### INFORMATION SHOWN

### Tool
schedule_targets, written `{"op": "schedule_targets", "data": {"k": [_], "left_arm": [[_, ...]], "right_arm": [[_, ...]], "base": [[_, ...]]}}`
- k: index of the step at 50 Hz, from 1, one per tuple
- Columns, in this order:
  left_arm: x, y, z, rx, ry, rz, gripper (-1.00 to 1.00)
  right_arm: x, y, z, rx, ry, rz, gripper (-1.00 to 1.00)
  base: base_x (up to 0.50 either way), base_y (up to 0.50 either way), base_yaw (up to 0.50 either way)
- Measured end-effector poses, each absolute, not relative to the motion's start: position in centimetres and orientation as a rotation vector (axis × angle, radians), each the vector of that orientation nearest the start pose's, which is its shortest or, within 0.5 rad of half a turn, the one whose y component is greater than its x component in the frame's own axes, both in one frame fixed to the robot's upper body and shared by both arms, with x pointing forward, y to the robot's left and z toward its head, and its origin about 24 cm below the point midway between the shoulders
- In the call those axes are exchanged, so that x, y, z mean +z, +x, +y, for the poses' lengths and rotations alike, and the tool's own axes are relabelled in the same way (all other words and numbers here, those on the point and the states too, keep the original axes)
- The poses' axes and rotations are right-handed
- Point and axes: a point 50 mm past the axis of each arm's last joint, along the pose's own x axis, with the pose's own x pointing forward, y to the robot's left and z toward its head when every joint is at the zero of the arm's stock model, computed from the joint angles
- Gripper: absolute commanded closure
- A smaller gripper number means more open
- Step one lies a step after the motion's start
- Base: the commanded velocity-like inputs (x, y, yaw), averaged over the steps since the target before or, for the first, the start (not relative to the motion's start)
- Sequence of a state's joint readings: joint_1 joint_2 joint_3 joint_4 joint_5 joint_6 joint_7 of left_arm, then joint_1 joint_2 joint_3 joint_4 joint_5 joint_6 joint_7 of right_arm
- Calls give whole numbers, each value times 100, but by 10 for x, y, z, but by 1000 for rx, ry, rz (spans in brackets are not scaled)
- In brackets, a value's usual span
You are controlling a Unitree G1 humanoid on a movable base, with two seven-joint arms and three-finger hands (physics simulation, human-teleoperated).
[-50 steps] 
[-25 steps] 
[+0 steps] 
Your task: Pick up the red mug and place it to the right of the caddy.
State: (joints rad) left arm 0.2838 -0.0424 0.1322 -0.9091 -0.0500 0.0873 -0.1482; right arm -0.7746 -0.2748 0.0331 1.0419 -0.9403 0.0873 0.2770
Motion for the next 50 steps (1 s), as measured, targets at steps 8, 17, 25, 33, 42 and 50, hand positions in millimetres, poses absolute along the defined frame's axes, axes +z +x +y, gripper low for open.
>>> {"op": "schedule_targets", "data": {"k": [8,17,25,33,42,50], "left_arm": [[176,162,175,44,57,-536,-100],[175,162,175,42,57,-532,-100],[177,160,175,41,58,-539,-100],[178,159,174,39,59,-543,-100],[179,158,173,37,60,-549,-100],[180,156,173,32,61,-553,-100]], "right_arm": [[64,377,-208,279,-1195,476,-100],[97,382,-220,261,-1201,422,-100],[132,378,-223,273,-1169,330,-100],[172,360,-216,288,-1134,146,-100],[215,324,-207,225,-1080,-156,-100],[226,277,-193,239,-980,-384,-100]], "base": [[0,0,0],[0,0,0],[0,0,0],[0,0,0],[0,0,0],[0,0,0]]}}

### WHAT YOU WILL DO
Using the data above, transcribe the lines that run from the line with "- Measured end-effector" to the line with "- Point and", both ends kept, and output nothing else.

### RESPONSE FOR THIS EXERCISE
- Measured end-effector poses, each absolute, not relative to the motion's start: position in centimetres and orientation as a rotation vector (axis × angle, radians), each the vector of that orientation nearest the start pose's, which is its shortest or, within 0.5 rad of half a turn, the one whose y component is greater than its x component in the frame's own axes, both in one frame fixed to the robot's upper body and shared by both arms, with x pointing forward, y to the robot's left and z toward its head, and its origin about 24 cm below the point midway between the shoulders
- In the call those axes are exchanged, so that x, y, z mean +z, +x, +y, for the poses' lengths and rotations alike, and the tool's own axes are relabelled in the same way (all other words and numbers here, those on the point and the states too, keep the original axes)
- The poses' axes and rotations are right-handed
- Point and axes: a point 50 mm past the axis of each arm's last joint, along the pose's own x axis, with the pose's own x pointing forward, y to the robot's left and z toward its head when every joint is at the zero of the arm's stock model, computed from the joint angles

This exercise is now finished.